Anemia hemolitik disebabkan oleh tubuh autoimun dapat dibagi menjadi:
a) akut, subakut dan bentuk kronis, serta seterusnya
b) idiopatik dengan etiologi yang tidak diketahui dan c) gejala [pneumonia virus (hanya aglutinin dingin), leukemia limfatik kronis, retikulosarcoma, limfosarkoma, lupus eritematosus sistemik (terutama aglutinin hangat, lebih jarang aglutinin dingin), sifilis (aglutinin dingin), tumor ovarium (Miescher dengan karyawan)).
c) gejala [pneumonia virus (hanya aglutinin dingin), leukemia limfatik kronis, retikulosarcoma, limfosarkoma, lupus eritematosus sistemik (terutama aglutinin hangat, lebih jarang aglutinin dingin), sifilis (aglutinin dingin), tumor ovarium (Miescher dan rekan kerja)).

Klinik anemia hemolitik, yang berkembang di bawah pengaruh tubuh autoimun, sangat beragam, dan oleh karena itu hampir tidak mungkin untuk menggambarkan kesamaannya Gambaran klinis. Orang-orang dari segala usia dan jenis kelamin sama-sama terkena dampaknya. Namun, bentuk idiopatik tampaknya lebih sering diamati pada wanita (Sacks dan Workman).

Gambaran klinis bentuk idiopatik bervariasi tergantung pada tingkat keparahan penyakitnya. DI DALAM kasus kronis Onsetnya bertahap, penyakit ini berlangsung selama bertahun-tahun dengan seringnya eksaserbasi. Tingkat keparahan anemia bervariasi tergantung pada derajat hemolisis. Penurunan hemoglobin hingga 10% diamati; dalam kasus lain, hemoglobin tetap pada 50-60% untuk waktu yang lama. Intensitas retikulositosis dan warna ikterik pada kulit dan serum berhubungan dengan derajat hemolisis. Bilirubin sangat jarang ditemukan dalam urin, karena tidak melewati ginjal, tetapi hemoglobinuria diamati. Pada kasus kronis, limpa seringkali membesar bahkan bisa mencapai ukuran yang sangat signifikan, namun pada kasus lain masih bisa dirasakan. Hati jarang tidak membesar.

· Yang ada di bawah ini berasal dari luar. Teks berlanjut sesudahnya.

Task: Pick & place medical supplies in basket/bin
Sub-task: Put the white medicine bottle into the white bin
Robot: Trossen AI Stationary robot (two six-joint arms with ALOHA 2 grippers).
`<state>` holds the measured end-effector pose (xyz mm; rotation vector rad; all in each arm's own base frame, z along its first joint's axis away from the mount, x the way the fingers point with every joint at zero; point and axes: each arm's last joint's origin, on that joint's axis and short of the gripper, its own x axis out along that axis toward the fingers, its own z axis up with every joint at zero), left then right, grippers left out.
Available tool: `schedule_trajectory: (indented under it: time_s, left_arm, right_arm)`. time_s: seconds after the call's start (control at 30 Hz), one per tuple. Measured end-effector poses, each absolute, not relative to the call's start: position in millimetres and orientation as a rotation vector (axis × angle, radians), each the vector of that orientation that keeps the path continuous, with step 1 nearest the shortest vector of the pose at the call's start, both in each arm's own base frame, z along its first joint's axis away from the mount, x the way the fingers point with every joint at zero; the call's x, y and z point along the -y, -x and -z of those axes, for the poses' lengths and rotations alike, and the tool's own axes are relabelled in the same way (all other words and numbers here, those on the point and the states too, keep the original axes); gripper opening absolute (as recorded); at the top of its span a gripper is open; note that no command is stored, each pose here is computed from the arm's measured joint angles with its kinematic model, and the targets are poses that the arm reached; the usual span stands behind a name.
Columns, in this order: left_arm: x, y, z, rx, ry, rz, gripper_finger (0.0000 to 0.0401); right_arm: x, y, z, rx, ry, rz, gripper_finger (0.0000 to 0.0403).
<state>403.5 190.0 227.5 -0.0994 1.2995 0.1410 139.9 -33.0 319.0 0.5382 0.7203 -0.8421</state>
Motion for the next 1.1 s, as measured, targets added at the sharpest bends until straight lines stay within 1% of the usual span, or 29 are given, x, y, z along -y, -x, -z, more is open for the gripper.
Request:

Dalam darah dalam banyak kasus makrositosis diamati, di tahapan akut mikrositnya juga banyak, normoblastosis dan polikromasia jarang ada, leukositosis bisa mencapai 30.000, trombosit normal. Namun dalam beberapa kasus, terjadi trombositopenia parah. Evans menjelaskan kasus-kasus ini dengan adanya antibodi terhadap trombosit secara simultan, sehingga terjadi anemia hemolitik dan trombositopenia akibat kerja tubuh autoimun - sindrom Evans. Resistensi osmotik sedikit berkurang, namun tidak pada tingkat yang sama dan tidak permanen seperti pada anemia sel globular konstitusional. Tes ketahanan panas (Hegglin-Maier) setelah 6 jam juga dapat memberikan sedikit hemolisis (pengamatan sendiri), tetapi pada tingkat yang lebih rendah dibandingkan anemia Marchiafava. Hemosiderin juga ditemukan dalam urin (pengamatan sendiri).